# [Instructions for the task]
Give the data again in full, exactly as written below.

# [Dataset content]
——————————
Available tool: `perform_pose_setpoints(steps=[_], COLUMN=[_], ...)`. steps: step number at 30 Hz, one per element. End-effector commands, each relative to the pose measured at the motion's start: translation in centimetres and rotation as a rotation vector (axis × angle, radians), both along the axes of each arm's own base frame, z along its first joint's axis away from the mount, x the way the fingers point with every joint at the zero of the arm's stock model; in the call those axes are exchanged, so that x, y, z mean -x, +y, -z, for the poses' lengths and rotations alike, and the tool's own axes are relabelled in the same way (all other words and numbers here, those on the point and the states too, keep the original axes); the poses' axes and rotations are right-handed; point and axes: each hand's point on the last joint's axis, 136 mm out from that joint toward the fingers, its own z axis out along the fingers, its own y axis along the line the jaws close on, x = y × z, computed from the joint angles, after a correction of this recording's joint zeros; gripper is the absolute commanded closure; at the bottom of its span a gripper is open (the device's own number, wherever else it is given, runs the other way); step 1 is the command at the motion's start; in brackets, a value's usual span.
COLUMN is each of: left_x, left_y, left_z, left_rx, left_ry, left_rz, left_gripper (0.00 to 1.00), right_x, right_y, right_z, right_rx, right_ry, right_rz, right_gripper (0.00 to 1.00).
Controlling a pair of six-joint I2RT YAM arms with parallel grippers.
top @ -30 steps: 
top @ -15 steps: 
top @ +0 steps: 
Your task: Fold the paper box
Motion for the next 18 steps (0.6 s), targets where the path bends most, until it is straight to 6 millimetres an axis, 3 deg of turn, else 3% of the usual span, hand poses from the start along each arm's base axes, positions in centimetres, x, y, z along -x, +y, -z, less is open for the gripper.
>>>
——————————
# [Solution for this exercise]
Available tool: `perform_pose_setpoints(steps=[_], COLUMN=[_], ...)`. steps: step number at 30 Hz, one per element. End-effector commands, each relative to the pose measured at the motion's start: translation in centimetres and rotation as a rotation vector (axis × angle, radians), both along the axes of each arm's own base frame, z along its first joint's axis away from the mount, x the way the fingers point with every joint at the zero of the arm's stock model; in the call those axes are exchanged, so that x, y, z mean -x, +y, -z, for the poses' lengths and rotations alike, and the tool's own axes are relabelled in the same way (all other words and numbers here, those on the point and the states too, keep the original axes); the poses' axes and rotations are right-handed; point and axes: each hand's point on the last joint's axis, 136 mm out from that joint toward the fingers, its own z axis out along the fingers, its own y axis along the line the jaws close on, x = y × z, computed from the joint angles, after a correction of this recording's joint zeros; gripper is the absolute commanded closure; at the bottom of its span a gripper is open (the device's own number, wherever else it is given, runs the other way); step 1 is the command at the motion's start; in brackets, a value's usual span.
COLUMN is each of: left_x, left_y, left_z, left_rx, left_ry, left_rz, left_gripper (0.00 to 1.00), right_x, right_y, right_z, right_rx, right_ry, right_rz, right_gripper (0.00 to 1.00).
Controlling a pair of six-joint I2RT YAM arms with parallel grippers.
top @ -30 steps: 
top @ -15 steps: 
top @ +0 steps: 
Your task: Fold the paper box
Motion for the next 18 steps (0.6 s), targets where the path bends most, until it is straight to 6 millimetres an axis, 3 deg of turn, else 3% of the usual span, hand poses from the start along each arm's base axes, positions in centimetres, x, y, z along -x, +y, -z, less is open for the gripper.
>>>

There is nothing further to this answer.